Na luminosa capela das aparições do Santuário de Nossa Senhora de Fátima, Rio de Janeiro, celebra um sacerdote idoso, acompanhado apenas de acólitos e leitores. Os sólidos bancos de madeira sem encosto estão absolutamente vazios. A homilia será de excelente qualidade. A música, simples e sóbria. Mas não foi isso que chamou minha atenção…
Uma das câmeras que transmitiam o evento girou até a entrada da capela e mostrou: fora do templo, apoiado na grade externa, um casal acompanhava a celebração. Dois fiéis, impedidos de entrar no recinto sagrado, uniam-se ao rito da Igreja. Impressionante imagem de centenas, ou milhares, que à mesma hora entravam em comunhão com aquele pequeno grupo.
Logo me veio o pensamento de que aquela imagem era um retrato da Igreja. Os cristãos sempre conviveram com as grades. Pedro estava “in vinculis” quando o anjo do Senhor foi libertá-lo (cf. At 12,6ss). O bispo Van Thuan passou 13 anos nos cárceres comunistas. Cristãos engajados como Martin Luther King visitavam periodicamente as cadeias do sistema.
O que me chama a atenção é que as grades e as cercas de arame farpado não roubam a liberdade do cristão. O apóstolo Paulo, outro que viveu a mesma experiência, escrevia aos fiéis da Galácia: “É para que sejamos homens livres que Cristo nos libertou. Ficai firmes e não vos deixeis amarrar de novo ao jugo da escravidão”. (Gl 5,1.)
Ora, não são algumas grades de metal que podem realmente ameaçar nossa liberdade profunda. São muitas as cadeias que nos impedem uma vida livre. Penso nas grades do egoísmo que repele o outro, da avareza que faz da acumulação de bens o alvo da existência, as barras da indiferença que se faz cega diante da dor alheia. Grades mortais. Malditas grades!

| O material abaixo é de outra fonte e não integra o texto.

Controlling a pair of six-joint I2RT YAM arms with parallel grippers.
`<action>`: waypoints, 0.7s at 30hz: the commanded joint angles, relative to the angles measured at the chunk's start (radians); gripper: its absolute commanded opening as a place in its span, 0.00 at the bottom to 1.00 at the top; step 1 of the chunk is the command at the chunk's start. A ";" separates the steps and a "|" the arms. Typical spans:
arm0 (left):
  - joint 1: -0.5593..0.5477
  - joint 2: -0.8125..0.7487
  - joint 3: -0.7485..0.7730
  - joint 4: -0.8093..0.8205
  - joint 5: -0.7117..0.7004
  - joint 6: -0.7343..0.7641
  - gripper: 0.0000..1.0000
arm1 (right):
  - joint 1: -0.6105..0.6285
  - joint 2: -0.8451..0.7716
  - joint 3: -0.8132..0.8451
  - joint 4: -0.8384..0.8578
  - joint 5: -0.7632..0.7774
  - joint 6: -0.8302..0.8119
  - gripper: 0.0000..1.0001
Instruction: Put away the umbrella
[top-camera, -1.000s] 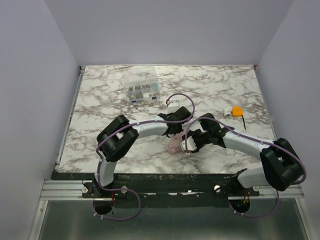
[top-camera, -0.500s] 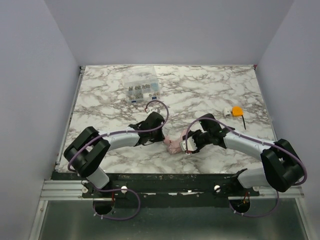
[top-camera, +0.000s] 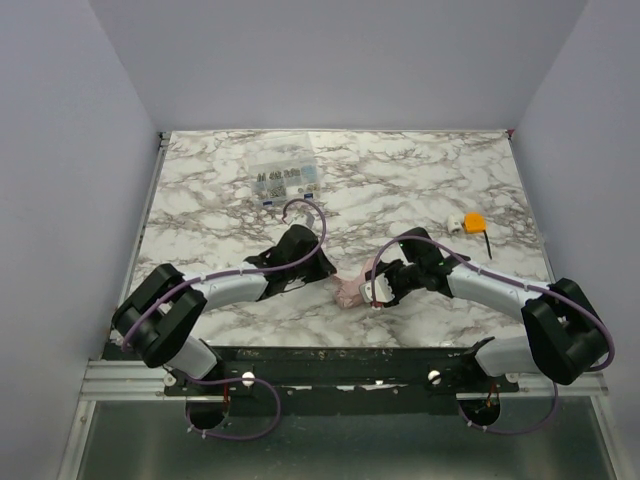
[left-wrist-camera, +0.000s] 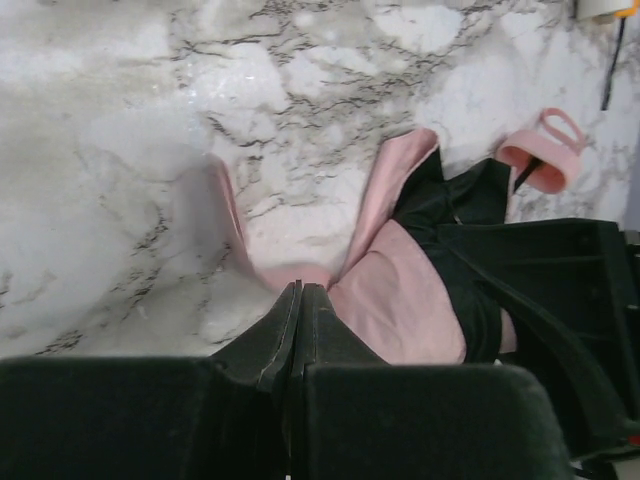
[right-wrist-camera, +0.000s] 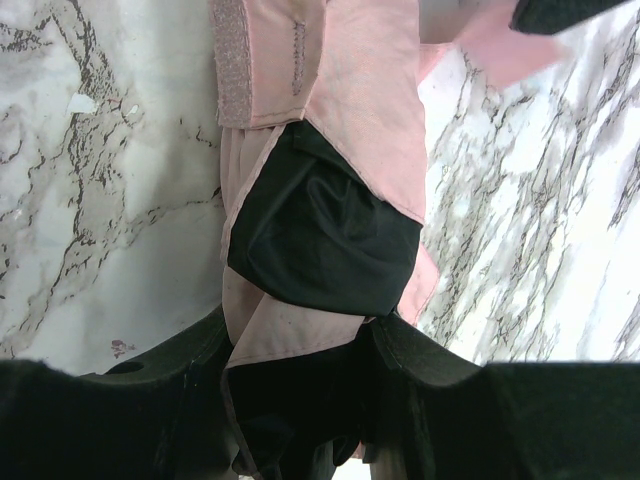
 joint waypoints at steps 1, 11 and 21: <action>0.003 -0.025 0.015 0.100 0.073 -0.104 0.00 | 0.009 0.047 -0.061 -0.195 0.007 0.034 0.01; 0.022 -0.097 -0.048 0.103 0.025 -0.137 0.00 | 0.008 0.052 -0.062 -0.185 0.010 0.037 0.01; 0.058 -0.040 -0.127 0.126 0.108 -0.260 0.54 | 0.008 0.051 -0.068 -0.179 0.006 0.039 0.01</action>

Veio o momento da consagração. Quando o sacerdote ergueu o Corpo e o Sangue do Senhor, a câmera girou rapidamente para o portão externo: lá estava, de joelhos na calçada, o casal em adoração…

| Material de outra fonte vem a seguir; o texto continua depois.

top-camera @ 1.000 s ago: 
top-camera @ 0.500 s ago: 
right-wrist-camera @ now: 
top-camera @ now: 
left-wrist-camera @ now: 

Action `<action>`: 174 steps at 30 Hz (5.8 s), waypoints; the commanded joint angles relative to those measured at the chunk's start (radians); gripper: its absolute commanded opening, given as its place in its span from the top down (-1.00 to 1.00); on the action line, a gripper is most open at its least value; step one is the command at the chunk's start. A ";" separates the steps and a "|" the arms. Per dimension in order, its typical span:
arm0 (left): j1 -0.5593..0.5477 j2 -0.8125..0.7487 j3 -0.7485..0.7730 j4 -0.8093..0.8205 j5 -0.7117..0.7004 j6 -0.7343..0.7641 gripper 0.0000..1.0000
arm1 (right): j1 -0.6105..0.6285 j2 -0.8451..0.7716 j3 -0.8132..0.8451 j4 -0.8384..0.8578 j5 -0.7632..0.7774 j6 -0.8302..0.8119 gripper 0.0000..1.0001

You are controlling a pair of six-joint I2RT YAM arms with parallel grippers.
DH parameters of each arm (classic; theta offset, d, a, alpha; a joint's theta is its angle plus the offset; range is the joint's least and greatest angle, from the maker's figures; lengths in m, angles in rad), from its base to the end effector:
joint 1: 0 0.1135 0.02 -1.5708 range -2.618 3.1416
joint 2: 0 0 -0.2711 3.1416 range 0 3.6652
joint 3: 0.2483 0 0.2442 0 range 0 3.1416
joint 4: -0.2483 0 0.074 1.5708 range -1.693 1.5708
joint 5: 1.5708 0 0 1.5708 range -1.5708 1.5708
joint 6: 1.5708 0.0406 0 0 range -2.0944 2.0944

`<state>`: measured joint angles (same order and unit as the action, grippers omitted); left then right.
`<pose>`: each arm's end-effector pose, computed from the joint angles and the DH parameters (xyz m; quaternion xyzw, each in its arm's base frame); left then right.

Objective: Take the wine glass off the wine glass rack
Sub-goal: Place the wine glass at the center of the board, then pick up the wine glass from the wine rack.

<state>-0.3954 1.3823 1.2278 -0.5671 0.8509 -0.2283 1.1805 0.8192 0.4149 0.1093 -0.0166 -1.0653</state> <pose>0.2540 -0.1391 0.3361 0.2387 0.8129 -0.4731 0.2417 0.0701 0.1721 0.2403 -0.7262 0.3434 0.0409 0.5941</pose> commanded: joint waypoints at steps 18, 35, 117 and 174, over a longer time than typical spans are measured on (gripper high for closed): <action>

Como não se comover diante da fé de nosso povo? Como não admirar essa moção interior que alenta o cristão desde Pentecostes, tornando-o imune ao ódio dos césares, à fúria dos bárbaros, aos tribunais soviéticos?
Bem nos assegurou o Senhor no Evangelho: “Não temais!” E ainda: “As portas do inferno não prevalecerão…” Muita areia rolou na ampulheta. Séculos viraram poeira. Mas a Igreja de Cristo permanece viva. Pode ser a capelinha das montanhas mineiras, pode ser o ciclópico santuário: sempre virá alguém – de um lado ou do outro das grades – para clamar: “Eu creio!”